Yea a dark interior would have helped. And I moved the car at lunch. I had the sun pointing more or less at the windshield...

Not that it means anything but I will be messing with this for weeks most likely.


----------



## Little Wise Owl (Nov 12, 2011)

JohnnyBandit said:


> I am not picking at you or on you.. But when I read this at work, I laughed so hard my co worker came over and wanted to see what was funny. Then he laughed.
> 
> That is the first time either of us ever heard the term "blistering Hot" in reference to 80 degree weather. And he is from NYC. Now I understand when people from up north laugh when I say it is freezing at 45.
> 
> 80 is ideal to us and what the tourists LOVE. I doubt I would even go swimming when it is 80 without a wetsuit.


Inside the truck was not 80... 80 is not blistering hot. The truck was 110+ and even with the doors open and outside being 80 WITH A BREEZE, it wasn't cooling the interior. 

But what does a northerner like me know about hot apparently.


----------



## trainingjunkie (Feb 10, 2010)

I wonder what impact a dog or two makes on the temperatures inside of a car. I wonder if their panting changes the humidity or impacts the increase in heat.

I know that in the winter, panting dogs cause the windows of my van to frost over on the inside while I drive if the temps are well below zero. 

This would be interesting to understand but impossible to test for safely after the temperature reaches a certain point. Obviously.


----------



## gingerkid (Jul 11, 2012)

trainingjunkie said:


> I wonder what impact a dog or two makes on the temperatures inside of a car. I wonder if their panting changes the humidity or impacts the increase in heat.
> 
> I know that in the winter, panting dogs cause the windows of my van to frost over on the inside while I drive if the temps are well below zero.
> 
> This would be interesting to understand but impossible to test for safely after the temperature reaches a certain point. Obviously.


Unless someone built a dog-simulating robot...


----------



## Kayota (Aug 14, 2009)

The interior of my car is light. I sat in it the other day to run to the store at 80 degrees... full sun, I have no car roof.
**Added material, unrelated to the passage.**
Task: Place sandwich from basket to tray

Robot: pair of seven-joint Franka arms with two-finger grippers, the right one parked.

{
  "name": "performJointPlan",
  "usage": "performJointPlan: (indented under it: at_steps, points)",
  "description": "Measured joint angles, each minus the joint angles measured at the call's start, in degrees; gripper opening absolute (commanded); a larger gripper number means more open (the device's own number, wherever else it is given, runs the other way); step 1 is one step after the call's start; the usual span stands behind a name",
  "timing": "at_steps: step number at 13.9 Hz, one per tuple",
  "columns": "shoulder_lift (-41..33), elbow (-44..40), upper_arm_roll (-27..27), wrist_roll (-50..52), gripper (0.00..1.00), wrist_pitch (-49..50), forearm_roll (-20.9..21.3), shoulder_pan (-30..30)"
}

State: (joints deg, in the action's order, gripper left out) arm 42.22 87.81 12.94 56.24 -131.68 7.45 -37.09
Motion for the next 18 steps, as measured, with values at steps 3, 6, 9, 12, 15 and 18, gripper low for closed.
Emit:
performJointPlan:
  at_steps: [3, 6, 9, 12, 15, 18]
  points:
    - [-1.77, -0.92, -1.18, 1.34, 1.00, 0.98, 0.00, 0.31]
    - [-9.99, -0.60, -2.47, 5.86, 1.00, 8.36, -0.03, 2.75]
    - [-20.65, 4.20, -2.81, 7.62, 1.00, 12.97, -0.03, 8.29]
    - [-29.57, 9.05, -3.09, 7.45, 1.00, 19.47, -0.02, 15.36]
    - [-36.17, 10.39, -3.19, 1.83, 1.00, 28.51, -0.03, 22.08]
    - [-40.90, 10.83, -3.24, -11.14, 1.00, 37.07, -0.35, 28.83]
And I was fine. And then Rox hopped in and she was fine, didn't even start panting. Went to the store, was a Farm Fresh and I just got a soda so she was probably only in there for a couple minutes, 5 max. Still little to no panting.


----------



## trainingjunkie (Feb 10, 2010)

gingerkid said:


> Unless someone built a dog-simulating robot...


Perhaps JB could take this on?


----------



## JohnnyBandit (Sep 19, 2008)

Little Wise Owl said:


> Inside the truck was not 80... 80 is not blistering hot. The truck was 110+ and even with the doors open and outside being 80 WITH A BREEZE, it wasn't cooling the interior.
> 
> But what does a northerner like me know about hot apparently.
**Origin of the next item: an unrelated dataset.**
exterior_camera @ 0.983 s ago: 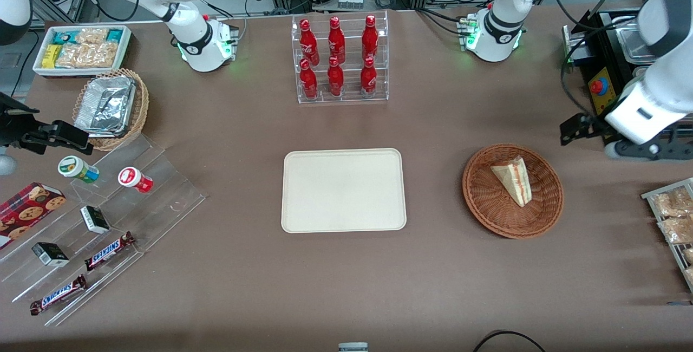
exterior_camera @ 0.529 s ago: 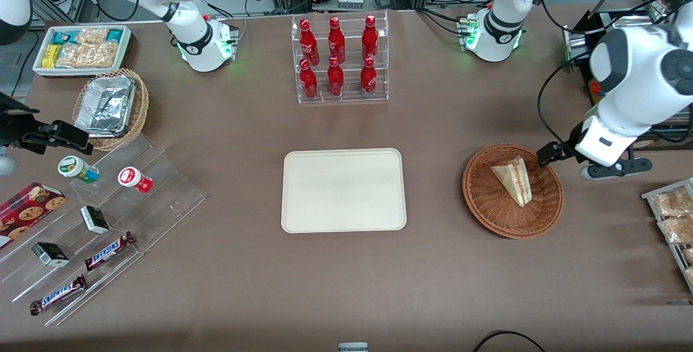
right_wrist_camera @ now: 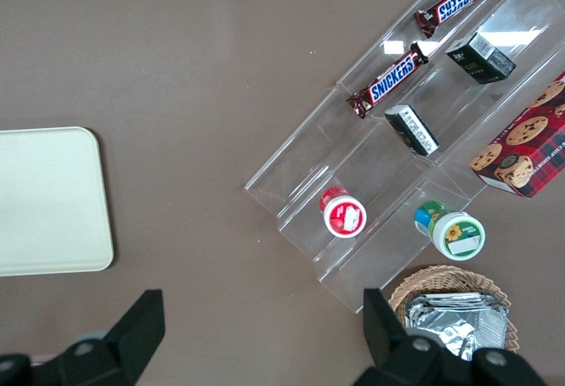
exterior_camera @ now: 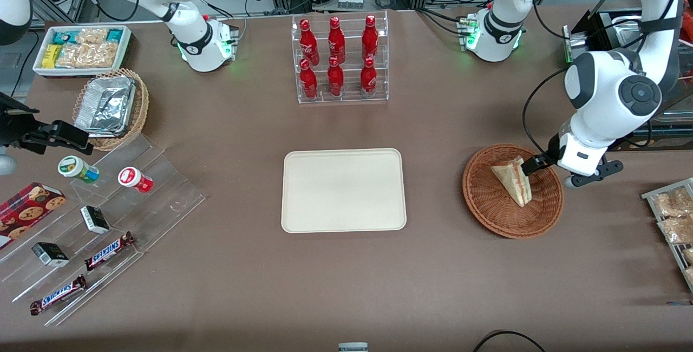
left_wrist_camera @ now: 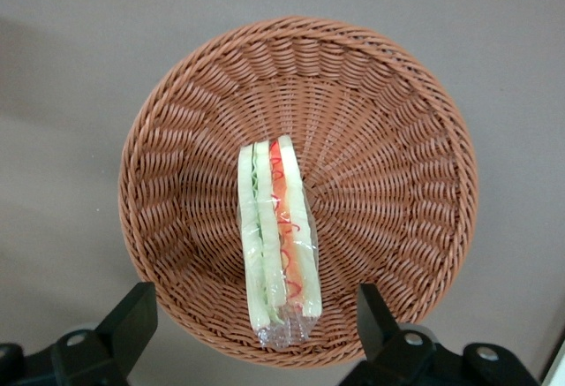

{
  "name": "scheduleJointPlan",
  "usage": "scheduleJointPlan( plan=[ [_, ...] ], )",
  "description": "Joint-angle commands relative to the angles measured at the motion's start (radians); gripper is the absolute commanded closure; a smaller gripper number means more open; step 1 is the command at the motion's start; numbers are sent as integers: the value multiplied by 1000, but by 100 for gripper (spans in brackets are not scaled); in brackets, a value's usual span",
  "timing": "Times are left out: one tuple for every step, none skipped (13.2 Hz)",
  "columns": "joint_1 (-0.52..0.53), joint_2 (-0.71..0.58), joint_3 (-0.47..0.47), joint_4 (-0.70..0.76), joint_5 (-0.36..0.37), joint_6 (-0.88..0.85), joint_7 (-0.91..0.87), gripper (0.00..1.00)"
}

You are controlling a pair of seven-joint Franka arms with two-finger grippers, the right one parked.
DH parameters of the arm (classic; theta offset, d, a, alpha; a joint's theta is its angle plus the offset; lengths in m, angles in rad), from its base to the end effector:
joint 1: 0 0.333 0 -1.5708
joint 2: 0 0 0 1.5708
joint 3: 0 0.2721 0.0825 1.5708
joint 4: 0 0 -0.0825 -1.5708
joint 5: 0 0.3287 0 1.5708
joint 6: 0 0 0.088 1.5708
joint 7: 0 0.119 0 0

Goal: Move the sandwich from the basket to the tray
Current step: 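Lower the open left gripper and close it on the sandwich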

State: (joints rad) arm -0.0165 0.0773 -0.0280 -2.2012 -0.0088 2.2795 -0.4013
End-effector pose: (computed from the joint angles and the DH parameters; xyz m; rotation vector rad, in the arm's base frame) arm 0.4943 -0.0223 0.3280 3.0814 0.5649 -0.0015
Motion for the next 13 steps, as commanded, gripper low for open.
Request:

I was not picking at you..... Sitting in the car or not. 

But I thought you said you did not have a thermometer? 

That being said, I left my truck closed up at 8 am this morning. It hit 90 before ten am. Truck was parked in full sun. At noon I came out to find this temp.....









115 from a closed up vehicle for four hours, full sun, on dark pavement. Starting temperature roughly 82. At least two hours above 90. 
Ontario averages a UV index of 6 in June. Ours averages 9-11.


----------



## JohnnyBandit (Sep 19, 2008)

trainingjunkie said:


> Perhaps JB could take this on?


I could build one... I keep playing around with this... who knows..... Next thing you know I will be laying awake at night thinking of new tests.


----------



## JohnnyBandit (Sep 19, 2008)

JohnnyBandit said:


> I was not picking at you..... Sitting in the car or not.
> 
> But I thought you said you did not have a thermometer?
> 
> ...


I will add to this... All the playing around I have done with this in the last week. I cannot get 110 with the windows down.....


----------



## sandgrubber (May 21, 2014)

gingerkid said:


> Unless someone built a dog-simulating robot...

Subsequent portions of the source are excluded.